Paying more, paying less, or paying nothing
Every year tuition prices rise.
According to CNN, the average annual tuition for a year of community college has risen 40 percent. At four year public universities, the cost increased by 68 percent.
In good economic conditions, governments are willing to support education. However, when the economy is not doing well, the government demands more money from its future academics. Even though the current economic condition is devastating for the job market, President Barack Obama does not want to cut spending, but wants to cut the growth of college tuition in half over the next decade.
Europeans would label the plan as an investment in education, which is considered a long-term plan. Trying to put more money into universities, and trying to support heavily indebted students, sounds like taking more care about the academics of tomorrow who will be responsible for a flourishing American economy.
Germany implemented that idea three years ago with a tuition fee of 500 euros ($650) per semester, which sounds to many Americans ridiculously low, but it was, and still is, highly criticized by students as well as the Social Democratic Party. I realized that the U.S. and Germany definitely have two different mentalities and cultures.
Germany is on its way to abolish the 500 euros fee since criticism has not stopped yet. Having free education is a tradition, and Germans take it for granted that its government provides every citizen the opportunity to become a highly skilled worker who is able to earn a decent middle-class salary.
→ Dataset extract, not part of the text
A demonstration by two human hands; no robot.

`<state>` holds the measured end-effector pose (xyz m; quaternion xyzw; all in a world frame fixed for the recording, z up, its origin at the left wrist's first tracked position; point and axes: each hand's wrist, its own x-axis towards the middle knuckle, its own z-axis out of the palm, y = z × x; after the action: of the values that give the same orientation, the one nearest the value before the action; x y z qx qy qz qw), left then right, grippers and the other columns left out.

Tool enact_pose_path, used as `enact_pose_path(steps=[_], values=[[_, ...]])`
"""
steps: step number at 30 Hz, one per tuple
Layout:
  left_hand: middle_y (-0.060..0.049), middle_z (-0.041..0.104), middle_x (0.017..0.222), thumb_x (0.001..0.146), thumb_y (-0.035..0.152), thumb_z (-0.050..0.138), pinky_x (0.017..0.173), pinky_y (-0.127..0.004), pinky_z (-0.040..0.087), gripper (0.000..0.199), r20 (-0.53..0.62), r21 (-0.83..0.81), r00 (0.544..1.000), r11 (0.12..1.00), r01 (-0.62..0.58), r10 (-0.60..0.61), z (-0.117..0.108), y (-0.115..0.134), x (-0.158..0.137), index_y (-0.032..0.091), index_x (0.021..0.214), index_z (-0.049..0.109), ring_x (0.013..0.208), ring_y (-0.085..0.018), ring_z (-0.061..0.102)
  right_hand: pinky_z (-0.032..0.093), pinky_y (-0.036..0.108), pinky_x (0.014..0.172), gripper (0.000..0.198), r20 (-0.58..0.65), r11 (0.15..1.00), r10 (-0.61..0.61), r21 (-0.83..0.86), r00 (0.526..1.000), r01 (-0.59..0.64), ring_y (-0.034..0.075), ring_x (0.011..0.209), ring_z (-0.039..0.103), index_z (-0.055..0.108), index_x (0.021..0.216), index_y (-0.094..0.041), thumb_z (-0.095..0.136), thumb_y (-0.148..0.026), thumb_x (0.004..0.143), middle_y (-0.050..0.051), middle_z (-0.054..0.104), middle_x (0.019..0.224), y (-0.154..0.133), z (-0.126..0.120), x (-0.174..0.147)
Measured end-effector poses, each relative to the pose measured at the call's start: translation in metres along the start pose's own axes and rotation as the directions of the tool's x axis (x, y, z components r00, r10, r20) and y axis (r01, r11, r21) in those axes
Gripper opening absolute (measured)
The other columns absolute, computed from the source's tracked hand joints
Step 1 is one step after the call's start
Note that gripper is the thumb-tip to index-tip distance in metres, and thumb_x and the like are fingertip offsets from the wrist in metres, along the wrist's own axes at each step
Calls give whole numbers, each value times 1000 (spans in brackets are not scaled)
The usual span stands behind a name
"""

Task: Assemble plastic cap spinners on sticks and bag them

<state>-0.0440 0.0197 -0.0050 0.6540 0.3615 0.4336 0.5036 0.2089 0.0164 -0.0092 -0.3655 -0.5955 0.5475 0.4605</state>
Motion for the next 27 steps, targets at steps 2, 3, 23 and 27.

If more tuition is demanded, Germans say that the government does not care anymore about its citizens, but became selfish.
CNN Money states that in Obama`s first term, low- and middle-income students attained a great amount of aid through the Pell Grant program. This year almost $40 billion was spent for around 10 million students.
Obama also made it generally easier for students to request aid, to shorten their application process and more easily transfer their financial information electronically from the Internal Revenue Service database. The opposition claims that with financial aid for the lower social student group, the tuition for the ones who can afford it has been rising in the last years.
Additionally the president supported programs that limit the size of student loan payments, which is based on the income of the borrower. Mr. McCluskey, an analyst from the Cato Institute, asserted that the federal aid and loans are often awarded to average students and schools who might not be the best benefit for the national economy’s future.
Besides all the criticism of Obama and his educational reform plans, he also receives recognition that he focuses on a new social issue in the U.S. which has been neglected for a long time.
Considering that, according to the Center for Arms Control and Non-Proliferation, the United States spends 48 percent on military on a global scale, compared to 20 percent by the whole European Union, showing clearly that a redistribution of the national budget is more than necessary. The money, which is not necessarily needed for military expenses, can be invested in education.